● ABOUT THIS TASK: Below is a listing; retype exactly the lines between the one containing "item at (50, 44), step" and the one containing "Room frame, metres.", inclusive, minus the pictures.

● DATA SHOWN:
============================================================

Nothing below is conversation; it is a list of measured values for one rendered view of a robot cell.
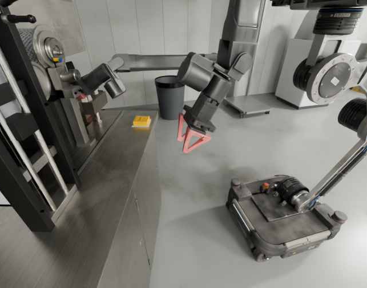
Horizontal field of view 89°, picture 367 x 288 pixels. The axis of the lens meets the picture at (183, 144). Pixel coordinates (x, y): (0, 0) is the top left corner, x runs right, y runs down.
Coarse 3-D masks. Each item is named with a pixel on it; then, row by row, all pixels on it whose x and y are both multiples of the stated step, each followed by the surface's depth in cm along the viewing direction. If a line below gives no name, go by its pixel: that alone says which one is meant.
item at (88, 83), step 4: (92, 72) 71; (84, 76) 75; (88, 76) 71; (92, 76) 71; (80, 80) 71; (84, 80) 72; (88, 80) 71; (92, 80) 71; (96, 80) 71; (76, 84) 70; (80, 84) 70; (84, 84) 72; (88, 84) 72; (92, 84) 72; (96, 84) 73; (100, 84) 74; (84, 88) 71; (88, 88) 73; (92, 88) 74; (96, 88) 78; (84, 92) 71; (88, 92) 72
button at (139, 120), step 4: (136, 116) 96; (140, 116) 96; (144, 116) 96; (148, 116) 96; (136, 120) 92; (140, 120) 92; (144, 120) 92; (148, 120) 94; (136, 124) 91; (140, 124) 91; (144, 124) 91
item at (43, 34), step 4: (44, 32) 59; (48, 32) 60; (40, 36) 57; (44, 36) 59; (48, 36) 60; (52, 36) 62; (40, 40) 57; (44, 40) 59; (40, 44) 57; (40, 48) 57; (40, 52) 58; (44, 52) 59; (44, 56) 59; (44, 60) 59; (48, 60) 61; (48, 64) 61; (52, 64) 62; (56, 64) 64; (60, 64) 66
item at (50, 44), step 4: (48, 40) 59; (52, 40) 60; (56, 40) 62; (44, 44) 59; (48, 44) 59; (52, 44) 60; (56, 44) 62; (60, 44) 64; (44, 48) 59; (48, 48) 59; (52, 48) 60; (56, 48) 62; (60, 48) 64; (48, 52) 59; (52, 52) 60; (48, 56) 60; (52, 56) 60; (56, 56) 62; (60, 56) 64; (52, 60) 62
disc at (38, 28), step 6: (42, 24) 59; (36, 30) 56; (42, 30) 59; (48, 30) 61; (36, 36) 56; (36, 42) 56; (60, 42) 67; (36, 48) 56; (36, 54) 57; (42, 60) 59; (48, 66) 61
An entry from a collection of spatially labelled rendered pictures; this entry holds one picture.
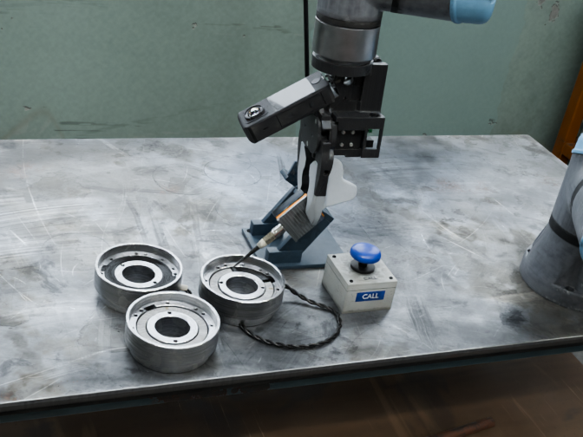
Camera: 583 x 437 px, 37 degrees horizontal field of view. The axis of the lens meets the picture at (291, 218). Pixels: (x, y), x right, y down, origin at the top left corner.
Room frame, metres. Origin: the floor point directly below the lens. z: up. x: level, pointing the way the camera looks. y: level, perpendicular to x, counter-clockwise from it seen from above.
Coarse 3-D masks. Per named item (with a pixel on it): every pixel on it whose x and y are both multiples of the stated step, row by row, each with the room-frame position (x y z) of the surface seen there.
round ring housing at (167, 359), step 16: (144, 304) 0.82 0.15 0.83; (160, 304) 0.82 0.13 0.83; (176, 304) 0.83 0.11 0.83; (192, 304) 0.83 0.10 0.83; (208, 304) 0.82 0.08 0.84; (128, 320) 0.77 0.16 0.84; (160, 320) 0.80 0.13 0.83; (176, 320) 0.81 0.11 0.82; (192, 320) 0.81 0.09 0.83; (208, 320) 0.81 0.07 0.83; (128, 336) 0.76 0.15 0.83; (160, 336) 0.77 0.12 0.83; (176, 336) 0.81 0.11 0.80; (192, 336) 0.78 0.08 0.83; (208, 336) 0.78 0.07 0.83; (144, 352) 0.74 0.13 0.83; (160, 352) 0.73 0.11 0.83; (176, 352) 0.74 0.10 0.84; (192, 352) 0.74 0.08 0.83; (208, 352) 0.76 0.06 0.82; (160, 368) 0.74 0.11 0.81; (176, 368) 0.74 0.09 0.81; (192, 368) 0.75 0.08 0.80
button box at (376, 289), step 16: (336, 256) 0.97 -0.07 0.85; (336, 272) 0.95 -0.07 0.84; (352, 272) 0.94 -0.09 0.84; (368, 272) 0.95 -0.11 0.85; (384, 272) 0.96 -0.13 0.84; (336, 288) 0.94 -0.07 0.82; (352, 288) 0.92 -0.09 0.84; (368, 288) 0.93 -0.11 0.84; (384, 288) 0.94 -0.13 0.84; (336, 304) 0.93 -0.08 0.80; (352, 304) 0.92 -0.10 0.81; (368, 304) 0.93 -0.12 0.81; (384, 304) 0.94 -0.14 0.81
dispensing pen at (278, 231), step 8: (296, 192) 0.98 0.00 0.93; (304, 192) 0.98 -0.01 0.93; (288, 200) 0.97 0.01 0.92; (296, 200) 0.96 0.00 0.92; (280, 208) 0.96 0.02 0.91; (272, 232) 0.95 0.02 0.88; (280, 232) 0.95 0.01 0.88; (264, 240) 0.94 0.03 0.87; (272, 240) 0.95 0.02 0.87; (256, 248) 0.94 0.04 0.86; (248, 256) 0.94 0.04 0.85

============================================================

● PROBLEM SOLUTION:
item at (50, 44), step 4: (48, 40) 59; (52, 40) 60; (56, 40) 62; (44, 44) 59; (48, 44) 59; (52, 44) 60; (56, 44) 62; (60, 44) 64; (44, 48) 59; (48, 48) 59; (52, 48) 60; (56, 48) 62; (60, 48) 64; (48, 52) 59; (52, 52) 60; (48, 56) 60; (52, 56) 60; (56, 56) 62; (60, 56) 64; (52, 60) 62
disc at (38, 28), step 6: (42, 24) 59; (36, 30) 56; (42, 30) 59; (48, 30) 61; (36, 36) 56; (36, 42) 56; (60, 42) 67; (36, 48) 56; (36, 54) 57; (42, 60) 59; (48, 66) 61
An entry from a collection of spatially labelled rendered pictures; this entry holds one picture.
Camera: 583 x 437 px, 37 degrees horizontal field of view. The axis of the lens meets the picture at (291, 218). Pixels: (x, y), x right, y down, origin at the top left corner.
Room frame, metres. Origin: the floor point directly below the lens. z: up. x: level, pointing the way the camera looks. y: level, perpendicular to x, counter-clockwise from it seen from above.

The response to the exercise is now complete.